**Goal of the exercise:** A verbatim copy of every entry is required. Produce it now.

**Data records:**
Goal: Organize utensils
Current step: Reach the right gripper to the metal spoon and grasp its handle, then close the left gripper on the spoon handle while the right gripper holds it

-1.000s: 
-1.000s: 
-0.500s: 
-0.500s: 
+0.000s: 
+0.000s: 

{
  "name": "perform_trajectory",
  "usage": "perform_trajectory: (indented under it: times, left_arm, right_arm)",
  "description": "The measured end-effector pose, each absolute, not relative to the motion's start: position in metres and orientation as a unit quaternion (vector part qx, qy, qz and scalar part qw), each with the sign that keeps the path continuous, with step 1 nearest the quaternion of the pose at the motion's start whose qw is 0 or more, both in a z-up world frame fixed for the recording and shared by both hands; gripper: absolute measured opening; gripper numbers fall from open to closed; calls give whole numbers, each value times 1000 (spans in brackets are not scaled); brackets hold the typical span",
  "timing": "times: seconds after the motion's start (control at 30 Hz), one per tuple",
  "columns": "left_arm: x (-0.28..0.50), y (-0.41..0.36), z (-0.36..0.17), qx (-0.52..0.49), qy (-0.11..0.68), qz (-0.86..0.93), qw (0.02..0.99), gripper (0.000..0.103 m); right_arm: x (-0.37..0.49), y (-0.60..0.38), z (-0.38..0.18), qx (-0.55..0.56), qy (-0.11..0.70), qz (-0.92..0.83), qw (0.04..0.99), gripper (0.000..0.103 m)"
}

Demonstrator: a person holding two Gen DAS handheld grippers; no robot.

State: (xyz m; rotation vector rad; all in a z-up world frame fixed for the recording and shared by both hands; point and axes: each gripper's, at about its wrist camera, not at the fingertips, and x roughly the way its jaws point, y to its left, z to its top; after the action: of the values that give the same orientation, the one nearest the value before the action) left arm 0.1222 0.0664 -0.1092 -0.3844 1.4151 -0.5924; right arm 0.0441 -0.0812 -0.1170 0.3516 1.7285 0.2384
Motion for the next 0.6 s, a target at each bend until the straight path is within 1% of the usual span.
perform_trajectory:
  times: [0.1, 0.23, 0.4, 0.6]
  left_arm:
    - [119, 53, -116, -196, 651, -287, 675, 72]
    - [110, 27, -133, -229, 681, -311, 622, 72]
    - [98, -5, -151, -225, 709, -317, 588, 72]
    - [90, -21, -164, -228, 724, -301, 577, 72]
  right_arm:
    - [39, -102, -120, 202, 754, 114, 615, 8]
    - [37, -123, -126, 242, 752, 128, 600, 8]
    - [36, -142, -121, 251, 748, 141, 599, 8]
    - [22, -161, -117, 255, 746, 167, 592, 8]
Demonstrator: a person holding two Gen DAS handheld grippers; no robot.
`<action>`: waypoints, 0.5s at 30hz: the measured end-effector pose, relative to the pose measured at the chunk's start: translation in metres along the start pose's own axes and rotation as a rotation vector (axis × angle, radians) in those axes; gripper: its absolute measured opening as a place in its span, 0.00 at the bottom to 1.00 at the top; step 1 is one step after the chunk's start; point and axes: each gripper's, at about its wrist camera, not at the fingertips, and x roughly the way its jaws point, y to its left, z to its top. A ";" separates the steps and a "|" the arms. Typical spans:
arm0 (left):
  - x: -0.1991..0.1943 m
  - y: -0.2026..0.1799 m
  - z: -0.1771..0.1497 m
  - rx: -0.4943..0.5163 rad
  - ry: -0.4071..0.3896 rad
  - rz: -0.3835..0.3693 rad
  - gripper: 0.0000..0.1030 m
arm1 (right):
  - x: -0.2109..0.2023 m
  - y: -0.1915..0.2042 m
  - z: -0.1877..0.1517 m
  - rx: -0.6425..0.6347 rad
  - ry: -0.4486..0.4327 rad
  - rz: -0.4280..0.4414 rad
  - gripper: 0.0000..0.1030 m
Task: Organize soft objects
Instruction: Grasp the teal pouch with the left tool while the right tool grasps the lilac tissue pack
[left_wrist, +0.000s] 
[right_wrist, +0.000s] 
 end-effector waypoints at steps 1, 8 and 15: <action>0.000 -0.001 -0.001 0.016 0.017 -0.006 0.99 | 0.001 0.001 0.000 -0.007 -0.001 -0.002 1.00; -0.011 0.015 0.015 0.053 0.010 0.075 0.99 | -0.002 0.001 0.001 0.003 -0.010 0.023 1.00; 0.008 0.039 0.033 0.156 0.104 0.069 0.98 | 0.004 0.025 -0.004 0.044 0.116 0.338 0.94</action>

**Your response:**
Goal: Organize utensils
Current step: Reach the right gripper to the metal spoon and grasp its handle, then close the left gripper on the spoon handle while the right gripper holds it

-1.000s: 
-1.000s: 
-0.500s: 
-0.500s: 
+0.000s: 
+0.000s: 

{
  "name": "perform_trajectory",
  "usage": "perform_trajectory: (indented under it: times, left_arm, right_arm)",
  "description": "The measured end-effector pose, each absolute, not relative to the motion's start: position in metres and orientation as a unit quaternion (vector part qx, qy, qz and scalar part qw), each with the sign that keeps the path continuous, with step 1 nearest the quaternion of the pose at the motion's start whose qw is 0 or more, both in a z-up world frame fixed for the recording and shared by both hands; gripper: absolute measured opening; gripper numbers fall from open to closed; calls give whole numbers, each value times 1000 (spans in brackets are not scaled); brackets hold the typical span",
  "timing": "times: seconds after the motion's start (control at 30 Hz), one per tuple",
  "columns": "left_arm: x (-0.28..0.50), y (-0.41..0.36), z (-0.36..0.17), qx (-0.52..0.49), qy (-0.11..0.68), qz (-0.86..0.93), qw (0.02..0.99), gripper (0.000..0.103 m); right_arm: x (-0.37..0.49), y (-0.60..0.38), z (-0.38..0.18), qx (-0.55..0.56), qy (-0.11..0.70), qz (-0.92..0.83), qw (0.04..0.99), gripper (0.000..0.103 m)"
}

Demonstrator: a person holding two Gen DAS handheld grippers; no robot.

State: (xyz m; rotation vector rad; all in a z-up world frame fixed for the recording and shared by both hands; point and axes: each gripper's, at about its wrist camera, not at the fingertips, and x roughly the way its jaws point, y to its left, z to its top; after the action: of the values that give the same orientation, the one nearest the value before the action) left arm 0.1222 0.0664 -0.1092 -0.3844 1.4151 -0.5924; right arm 0.0441 -0.0812 -0.1170 0.3516 1.7285 0.2384
Motion for the next 0.6 s, a target at each bend until the straight path is within 1% of the usual span.
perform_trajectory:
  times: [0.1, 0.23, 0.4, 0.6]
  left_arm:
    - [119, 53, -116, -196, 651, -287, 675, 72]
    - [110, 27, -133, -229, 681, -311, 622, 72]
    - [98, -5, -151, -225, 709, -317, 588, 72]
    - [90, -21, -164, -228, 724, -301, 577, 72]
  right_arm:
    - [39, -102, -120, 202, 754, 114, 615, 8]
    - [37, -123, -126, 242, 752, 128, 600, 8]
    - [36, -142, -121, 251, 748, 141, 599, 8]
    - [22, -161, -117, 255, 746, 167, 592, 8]
Demonstrator: a person holding two Gen DAS handheld grippers; no robot.
`<action>`: waypoints, 0.5s at 30hz: the measured end-effector pose, relative to the pose measured at the chunk's start: translation in metres along the start pose's own axes and rotation as a rotation vector (axis × angle, radians) in those axes; gripper: its absolute measured opening as a place in its span, 0.00 at the bottom to 1.00 at the top; step 1 is one step after the chunk's start; point and axes: each gripper's, at about its wrist camera, not at the fingertips, and x roughly the way its jaws point, y to its left, z to its top. A ";" separates the steps and a "|" the arms. Typical spans:
arm0 (left):
  - x: -0.1991..0.1943 m
  - y: -0.2026..0.1799 m
  - z: -0.1771..0.1497 m
  - rx: -0.4943..0.5163 rad
  - ry: -0.4071..0.3896 rad
  - rz: -0.3835..0.3693 rad
  - gripper: 0.0000..0.1030 m
arm1 (right):
  - x: -0.2109..0.2023 m
  - y: -0.1915..0.2042 m
  - z: -0.1877..0.1517 m
  - rx: -0.6425..0.6347 rad
  - ry: -0.4486..0.4327 rad
  - rz: -0.4280..0.4414 rad
  - gripper: 0.0000..0.1030 m
Task: Organize soft objects
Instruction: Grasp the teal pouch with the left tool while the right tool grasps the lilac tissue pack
[left_wrist, +0.000s] 
[right_wrist, +0.000s] 
 end-effector waypoints at steps 1, 8 and 15: <action>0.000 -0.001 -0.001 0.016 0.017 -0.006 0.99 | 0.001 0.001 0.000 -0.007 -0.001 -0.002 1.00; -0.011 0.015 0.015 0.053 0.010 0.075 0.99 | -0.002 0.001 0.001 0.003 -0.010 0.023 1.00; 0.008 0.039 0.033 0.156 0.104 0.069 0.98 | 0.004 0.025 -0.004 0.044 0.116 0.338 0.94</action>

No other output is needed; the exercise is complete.